診断は、比較的容易で超音波検査にて残尿の量を調べたり、造影剤を膀胱内に注入して膀胱の形を見たり(松ぼっくりの様な特長的な形をしています。) 造影剤を血管内に注射し腎臓から造影剤が排泄され膀胱まで流れてくる様をレントゲンで撮る(排泄性腎盂造影検査)をすれば大体わかります。膀胱内を見る膀胱鏡をすればなおよくわかります。

その人の神経因性膀胱の程度を診るには、膀胱内圧測定という検査をします。膀胱内にカテーテルを置き、そのカテーテルから水あるいは二酸化炭素のガスを注入して膀胱を膨らませていく過程で、膀胱内の圧力の変化を見る検査です。膀胱内圧を測定することで収縮力はどのくらいか、どのくらいの膀胱容量があるのか、自分の意思と関係なく膀胱が収縮しないのか、膀胱は硬くないのかなど得られる情報はたくさんあります。

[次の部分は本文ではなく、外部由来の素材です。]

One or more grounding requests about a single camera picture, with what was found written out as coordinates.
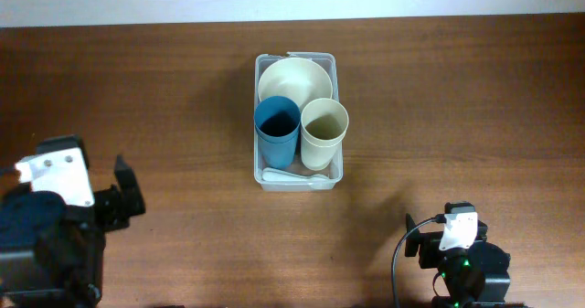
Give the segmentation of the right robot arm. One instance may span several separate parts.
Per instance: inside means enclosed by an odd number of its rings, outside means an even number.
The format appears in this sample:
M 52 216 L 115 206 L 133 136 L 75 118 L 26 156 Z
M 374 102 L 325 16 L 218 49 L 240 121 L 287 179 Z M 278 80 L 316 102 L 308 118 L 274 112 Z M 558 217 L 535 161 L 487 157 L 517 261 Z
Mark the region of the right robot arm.
M 488 227 L 469 202 L 447 203 L 444 212 L 417 224 L 405 217 L 407 257 L 423 270 L 436 270 L 447 294 L 433 307 L 503 307 L 511 279 L 509 253 L 487 241 Z

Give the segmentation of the blue cup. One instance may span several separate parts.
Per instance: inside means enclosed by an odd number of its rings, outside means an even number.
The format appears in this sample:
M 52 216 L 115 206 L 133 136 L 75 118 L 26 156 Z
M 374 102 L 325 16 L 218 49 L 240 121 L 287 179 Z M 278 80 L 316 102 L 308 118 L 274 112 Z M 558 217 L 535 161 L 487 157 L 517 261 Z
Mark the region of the blue cup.
M 259 148 L 264 161 L 269 167 L 284 169 L 294 159 L 298 136 L 283 136 L 266 138 L 259 137 Z
M 291 99 L 272 96 L 256 107 L 253 121 L 262 139 L 270 143 L 285 143 L 298 135 L 301 112 Z

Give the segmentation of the cream bowl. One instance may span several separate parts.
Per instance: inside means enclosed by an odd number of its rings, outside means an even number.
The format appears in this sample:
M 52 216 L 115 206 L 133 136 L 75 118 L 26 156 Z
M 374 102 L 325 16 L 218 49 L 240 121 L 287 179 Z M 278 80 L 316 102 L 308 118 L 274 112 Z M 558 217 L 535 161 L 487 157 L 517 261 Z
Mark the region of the cream bowl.
M 283 58 L 266 68 L 258 81 L 260 101 L 283 96 L 302 111 L 314 100 L 333 97 L 334 86 L 323 67 L 308 58 Z

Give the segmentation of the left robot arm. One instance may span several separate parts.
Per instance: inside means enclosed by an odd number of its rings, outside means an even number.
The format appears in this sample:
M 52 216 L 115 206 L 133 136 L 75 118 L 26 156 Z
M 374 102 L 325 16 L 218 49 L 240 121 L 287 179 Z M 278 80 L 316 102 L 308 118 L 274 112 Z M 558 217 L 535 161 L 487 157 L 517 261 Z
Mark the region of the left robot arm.
M 19 166 L 24 183 L 1 203 L 1 295 L 17 307 L 95 307 L 106 235 L 145 212 L 132 168 L 118 156 L 116 184 L 94 191 L 86 167 Z

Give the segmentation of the beige cup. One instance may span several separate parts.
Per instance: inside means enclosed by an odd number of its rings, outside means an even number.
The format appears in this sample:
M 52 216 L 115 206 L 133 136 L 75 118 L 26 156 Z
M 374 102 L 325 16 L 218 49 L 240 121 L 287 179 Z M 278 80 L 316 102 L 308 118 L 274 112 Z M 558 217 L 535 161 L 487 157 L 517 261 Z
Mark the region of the beige cup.
M 320 147 L 334 146 L 346 135 L 348 111 L 334 99 L 316 99 L 304 107 L 301 125 L 302 135 L 309 143 Z
M 313 143 L 309 143 L 308 141 L 302 141 L 302 163 L 310 170 L 323 170 L 329 166 L 340 146 L 340 143 L 331 146 L 317 146 Z

このように診断がついた方は治療を受けます。膀胱の収縮力を強くする薬や出口を広げやすくする薬で対処する方法、間歇的自己導尿といって時間を決めてご自分で細いカテーテルを入れて導尿してもらう方法、またバルーンカテーテルという留置型のカテーテルをずっと留置し定期的に交換する方法など患者さんの病気の状態、家庭環境などにより様々な方法がとられます。

我々は、つい自分たちの考えを患者さんに押し付けてしまいがちですが、患者さんの家庭事情や能力は様々です。その方にとって一番良いと考えられる方法を一緒に探していかねばならないと考えています。